TASK REQUIREMENTS
Give the number of lines below with "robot" in them, leaving out anything else.
*** Opening of DATA FOR REVIEW ***
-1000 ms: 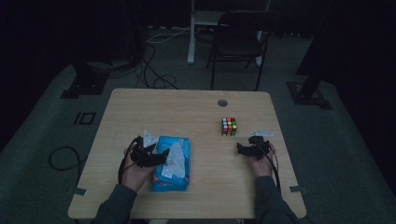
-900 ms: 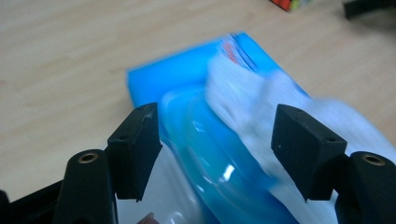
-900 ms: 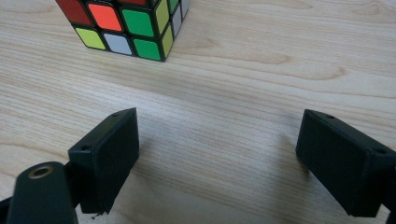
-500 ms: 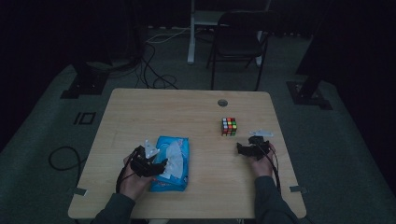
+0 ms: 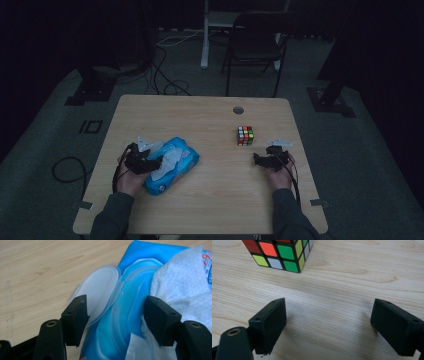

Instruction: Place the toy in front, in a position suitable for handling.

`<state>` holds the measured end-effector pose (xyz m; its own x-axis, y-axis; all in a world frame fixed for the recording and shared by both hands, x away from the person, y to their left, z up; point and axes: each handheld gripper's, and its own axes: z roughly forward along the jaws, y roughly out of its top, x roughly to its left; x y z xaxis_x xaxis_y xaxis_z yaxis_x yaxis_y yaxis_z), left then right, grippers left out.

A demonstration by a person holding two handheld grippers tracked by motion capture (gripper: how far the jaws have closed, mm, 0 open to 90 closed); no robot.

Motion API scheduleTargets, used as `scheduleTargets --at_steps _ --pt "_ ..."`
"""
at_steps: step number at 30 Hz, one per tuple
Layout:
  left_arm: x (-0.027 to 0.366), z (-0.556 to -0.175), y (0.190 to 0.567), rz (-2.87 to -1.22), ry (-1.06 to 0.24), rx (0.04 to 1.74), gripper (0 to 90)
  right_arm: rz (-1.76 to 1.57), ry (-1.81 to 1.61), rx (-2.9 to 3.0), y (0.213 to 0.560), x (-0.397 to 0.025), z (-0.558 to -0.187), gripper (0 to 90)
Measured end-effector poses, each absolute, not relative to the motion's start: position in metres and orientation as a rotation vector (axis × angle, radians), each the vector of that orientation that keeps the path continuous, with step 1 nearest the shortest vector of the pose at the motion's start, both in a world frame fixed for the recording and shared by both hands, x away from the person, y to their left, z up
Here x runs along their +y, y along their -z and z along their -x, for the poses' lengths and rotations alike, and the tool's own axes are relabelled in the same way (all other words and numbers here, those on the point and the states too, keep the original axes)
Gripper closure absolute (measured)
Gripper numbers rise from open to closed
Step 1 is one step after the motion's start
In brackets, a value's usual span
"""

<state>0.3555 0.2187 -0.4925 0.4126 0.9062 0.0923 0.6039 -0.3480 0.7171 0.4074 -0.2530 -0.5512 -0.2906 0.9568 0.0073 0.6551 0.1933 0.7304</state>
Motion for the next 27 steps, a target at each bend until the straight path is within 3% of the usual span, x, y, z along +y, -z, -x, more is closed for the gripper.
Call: scheduleTargets --at_steps 9,11,13,27 --pt "0.243 -0.357 0.488 -1.942 -0.676 1.406 37.8 -1.496 -0.883 2.028 0.551 -0.252 -0.408 12.9" --pt "0.243 -0.357 0.488 -1.942 -0.676 1.406 37.8 -1.496 -0.884 2.028 0.551 -0.252 -0.408 12.9" --pt "0.25 -0.352 0.484 -1.84 -0.662 1.395 37.0 -1.479 -0.891 2.046 0.551 -0.251 -0.407 12.7" --pt "0.244 -0.337 0.457 -1.803 -0.664 1.294 35.3 -1.465 -0.898 2.062 0.551 -0.248 -0.408 12.3"
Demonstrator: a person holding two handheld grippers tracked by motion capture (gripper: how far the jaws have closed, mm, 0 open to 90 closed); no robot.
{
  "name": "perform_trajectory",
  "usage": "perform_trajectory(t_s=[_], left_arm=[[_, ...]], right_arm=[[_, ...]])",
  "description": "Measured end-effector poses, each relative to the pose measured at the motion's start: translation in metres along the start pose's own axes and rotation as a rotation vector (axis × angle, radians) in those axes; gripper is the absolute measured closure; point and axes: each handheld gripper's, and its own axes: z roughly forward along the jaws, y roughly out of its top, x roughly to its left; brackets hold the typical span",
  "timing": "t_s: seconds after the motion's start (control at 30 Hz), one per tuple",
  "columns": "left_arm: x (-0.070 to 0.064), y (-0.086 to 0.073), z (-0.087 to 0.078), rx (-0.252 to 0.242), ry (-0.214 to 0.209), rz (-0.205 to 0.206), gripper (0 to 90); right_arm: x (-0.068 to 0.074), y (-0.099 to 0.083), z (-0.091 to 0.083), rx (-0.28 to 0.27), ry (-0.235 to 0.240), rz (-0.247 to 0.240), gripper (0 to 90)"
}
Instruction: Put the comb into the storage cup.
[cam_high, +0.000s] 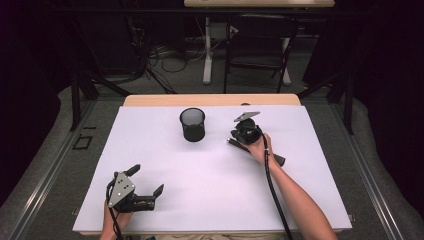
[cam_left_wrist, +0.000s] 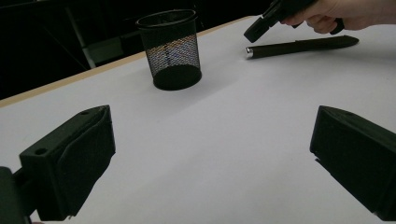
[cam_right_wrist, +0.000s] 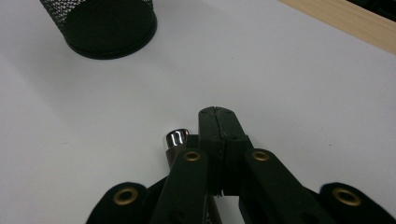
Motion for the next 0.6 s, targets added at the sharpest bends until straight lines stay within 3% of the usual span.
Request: perform_trajectory(t_s=[0.6], left_arm=[[0.001, 0.000, 0.002, 0.012, -0.002, -0.003, 0.1]], right_arm=[[0.001, -0.001, 0.011, 0.043, -0.001, 0.003, 90.0]])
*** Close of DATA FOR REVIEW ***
YOUR SOLUTION
2